Historic Hair Accessories We Can’t Stop Thinking About

In the Victorian and Georgian era, it was a truth universally acknowledged that you simply could not have a bad hair day. From elaborate coiffures to romantic tendrils, having beautiful well-kept and styled hair was paramount if you were anyone important. But how exactly did they do that? Well, let’s take a look at antique hair accessories! This blog post has been inspired by a (now sold!) Georgian cut steel moon and star barrette, a piece that was incredibly captivating and is now at a very lucky forever home! 

Georgian Cut Steel Hair Crescent Pin, Source - Lillicoco

Today, hair accessories are huge! From oversized resin and plastic clips to padded headbands, easy scrunchies and bejewelled 90’s style hair grips, it is clear that accessorising your hair today was just as important as it was in the days of yore!


This blog will not only show you what the different kinds of vintage and antique hair accessories there were, but also we will show which hairstyles were in vogue in each period, dating all the way back to ancient civilisations when the first hair accessories were found! 

So if you don’t know your clips from your grips, or it just boggles your mind as to HOW they secured those chignons without the invention of hairspray  (hairspray was invented in 1948), then keep on reading. 

Hairstyles Through Time

From as far back as ancient Rome, having the best hair amongst your friends was a must! It is no secret that the ancient Romans were obsessed with themselves, and having incredible hair was just another way that they can indulge in their inner hubris! 

Surviving busts from ancient Rome alludes as to how incredible their hair was. Essentially the bigger and more towering hairstyles the better! An elaborate and finely tuned coiffure was an indication of a person’s social standing, their expression of personal identity, their profession, and age. Plus, it wasn’t just the hair itself, but the art of creating the hairstyle was in itself respected. Upper class Roman women were known to have lengthy grooming sessions and was a leisure pursuit amongst cultured and elegant women. With this in mind, comfort and naturalism took a backseat. And, in actual fact, “natural” hair actually showed a person’s lack of culture.
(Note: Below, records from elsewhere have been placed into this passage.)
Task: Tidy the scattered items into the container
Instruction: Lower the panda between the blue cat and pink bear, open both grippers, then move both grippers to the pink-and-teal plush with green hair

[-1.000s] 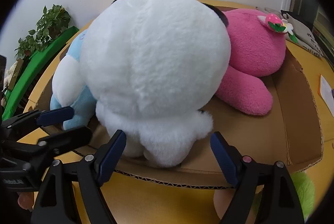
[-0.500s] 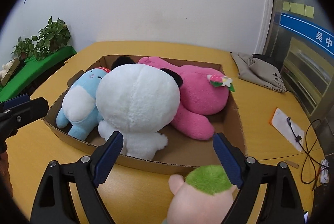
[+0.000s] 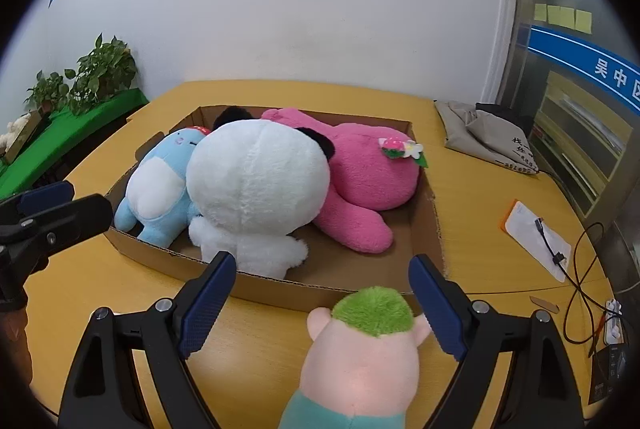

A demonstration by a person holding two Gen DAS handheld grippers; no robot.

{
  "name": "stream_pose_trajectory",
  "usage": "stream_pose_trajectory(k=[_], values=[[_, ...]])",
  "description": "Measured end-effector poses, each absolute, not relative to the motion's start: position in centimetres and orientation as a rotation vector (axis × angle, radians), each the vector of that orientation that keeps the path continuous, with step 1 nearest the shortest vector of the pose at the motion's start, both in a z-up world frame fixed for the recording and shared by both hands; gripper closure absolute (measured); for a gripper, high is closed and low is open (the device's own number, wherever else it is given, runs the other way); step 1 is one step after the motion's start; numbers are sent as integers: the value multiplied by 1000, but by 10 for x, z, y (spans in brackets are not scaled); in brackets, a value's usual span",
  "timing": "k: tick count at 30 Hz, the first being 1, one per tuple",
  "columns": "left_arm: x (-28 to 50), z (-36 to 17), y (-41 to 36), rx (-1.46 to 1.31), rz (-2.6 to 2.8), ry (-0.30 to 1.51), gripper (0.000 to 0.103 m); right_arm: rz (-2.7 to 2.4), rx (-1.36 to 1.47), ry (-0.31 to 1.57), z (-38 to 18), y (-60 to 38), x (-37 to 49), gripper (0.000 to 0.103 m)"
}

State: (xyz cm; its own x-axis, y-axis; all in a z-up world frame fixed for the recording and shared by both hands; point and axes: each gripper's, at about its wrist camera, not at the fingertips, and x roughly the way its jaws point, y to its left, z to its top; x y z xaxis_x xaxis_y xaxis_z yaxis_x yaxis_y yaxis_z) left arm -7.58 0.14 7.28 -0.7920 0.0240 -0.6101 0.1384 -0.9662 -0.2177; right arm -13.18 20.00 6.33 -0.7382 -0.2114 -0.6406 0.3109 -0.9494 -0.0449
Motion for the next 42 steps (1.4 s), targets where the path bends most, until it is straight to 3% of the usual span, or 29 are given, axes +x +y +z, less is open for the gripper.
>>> stream_pose_trajectory(k=[13, 26, 31, 34, 42], values=[[-68, 73, 11, 1002, -2871, 364, 0, -2669, 952, 198, 63, 205, -122, 15], [-79, 59, 33, 1131, -2920, 473, 0, -2676, 957, 95, 54, 249, -115, 15], [-95, 36, 47, 1261, -2930, 560, 0, -2568, 1144, -46, 22, 289, -122, 15], [-108, 19, 54, 1351, -2931, 624, 0, -2478, 1241, 17, -6, 284, -118, 15], [-131, -16, 87, 1556, -3021, 651, 0, -2301, 1245, -96, -39, 279, -106, 12]])
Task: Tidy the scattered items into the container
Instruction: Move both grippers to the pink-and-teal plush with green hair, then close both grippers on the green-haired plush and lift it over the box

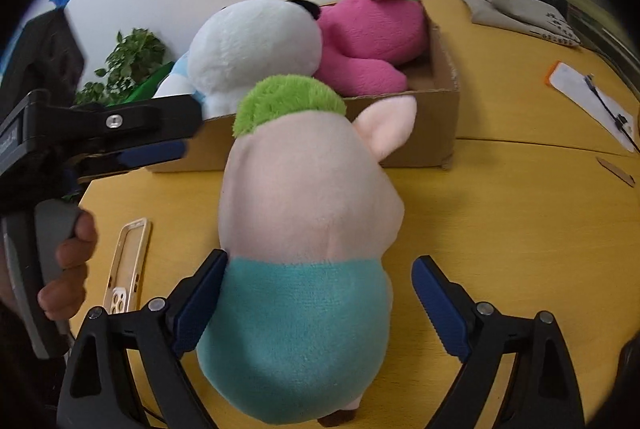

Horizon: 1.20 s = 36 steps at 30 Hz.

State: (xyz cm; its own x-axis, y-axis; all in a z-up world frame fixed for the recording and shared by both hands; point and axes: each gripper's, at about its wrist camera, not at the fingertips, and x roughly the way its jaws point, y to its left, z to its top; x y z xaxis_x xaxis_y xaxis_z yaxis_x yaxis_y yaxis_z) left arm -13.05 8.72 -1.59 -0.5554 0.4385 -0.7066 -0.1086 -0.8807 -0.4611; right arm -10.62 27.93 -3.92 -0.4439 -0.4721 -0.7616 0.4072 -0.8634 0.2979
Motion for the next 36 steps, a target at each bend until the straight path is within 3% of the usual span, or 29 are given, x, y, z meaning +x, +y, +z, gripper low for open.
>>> stream_pose_trajectory(k=[3, 6, 7, 14, 19, 24, 27, 36], values=[[-130, -20, 103, -1243, 2361, -540, 0, -2212, 1269, -135, -51, 276, -104, 12], [-132, -22, 117, -1274, 2407, -417, 2, -2193, 1261, -137, -58, 269, -99, 11], [-133, -24, 120, -1298, 2421, -383, 11, -2203, 1252, -143, -58, 268, -98, 11], [-126, -25, 108, -1282, 2402, -448, 17, -2200, 1218, -198, -59, 279, -91, 12], [-121, -23, 115, -1282, 2362, -437, 22, -2220, 1221, -87, -50, 274, -79, 10], [-117, -8, 119, -1270, 2396, -467, 34, -2235, 1203, -14, -47, 279, -69, 18], [-114, 14, 124, -1209, 2439, -396, 38, -2248, 1161, -91, -45, 288, -65, 24], [-165, 136, 137, -905, 2580, -43, 38, -2348, 868, -211, 41, 290, -121, 26]])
Fonseca Bust (Showing the Ancient Roman Flavian hairstyle), Source - Musei Capitolini

The different kinds of Roman hairstyles were:

  • Tutulus - An Etruscan style worn by the matriarch of the family. This is where the hair is divided and piled high into a bun and purple wool is used to secure the hair. 
  • Nodu - This style came into fashion during the Augustan period, as women serving within Augustus’s household wore this style. This was where the hair was parted into three with two strands secured into a bun and the third strand was secured on the top of the head in a looped style. 
  • Flavian & Antoine - These were most flamboyant and remembered hairstyles from the Roman period. Tight curls were piled high on the top of the head and secured with wool. Then lengths of coiled braids were positioned underneath to help secure the hair in place. 

As can be expected, these extravagant hairstyles meant that women (especially older women) had thin, dry and damaged hair. This meant that many women wore wigs to bolster their appearance. 

Roman women did wear a form of veil, yet as the years progressed into the Medieval and Renaissance, it was custom to have your hair covered for modesty at all times. Whether a simple cloth or elaborate heavy brocade, wearing a veil was integral to a women’s hairstyles. Because of this connotation with modesty, showing hair was deemed erotic. This eroticism was emphasised in Renaissance paintings with mythological subject matter, especially in the Italian Renaissance portraits, where the hair is either free flowing, beautifully braided and embellished with gemstones or with small hair coverings that would only cover the crown of the head.

Portrait of Simonetta Vespucci as Cleopatra or Perspehone, c.1490, Piero Cosimo, Source - Wikimedia Commons

 In England’s Tudor period, the women wore modest hair coverings at all times. In fact, the change in hairstyles were culturally and politically significant! During the reign of Henry VIII’s first wife Catherine of Aragon, the women wore stiff gable hoods, which covered the whole of head. Yet, what caught Henry’s attention was Anne Boleyn’s fashionable French hood, a curved hood that showed a women’s forehead and parting.

This hood was attractive as it gave a youthful appearance. So much so that many young women adopted it and when Anne Boleyn was crowned Queen, the entire court wore French hoods. Yet, as avid English history aficionado’s are aware, Anne’s reign was short lived (literally!) and Henry quickly turned his attention to the more demure Jane Seymour who completely banned the French hood and restored the former gable hood to the court. 

Retrospective Portrait of Catherine of Aragon wearing a Gable Hood in 1530, c.18th Century, Unknown Author, Source - Wikimedia Commons. 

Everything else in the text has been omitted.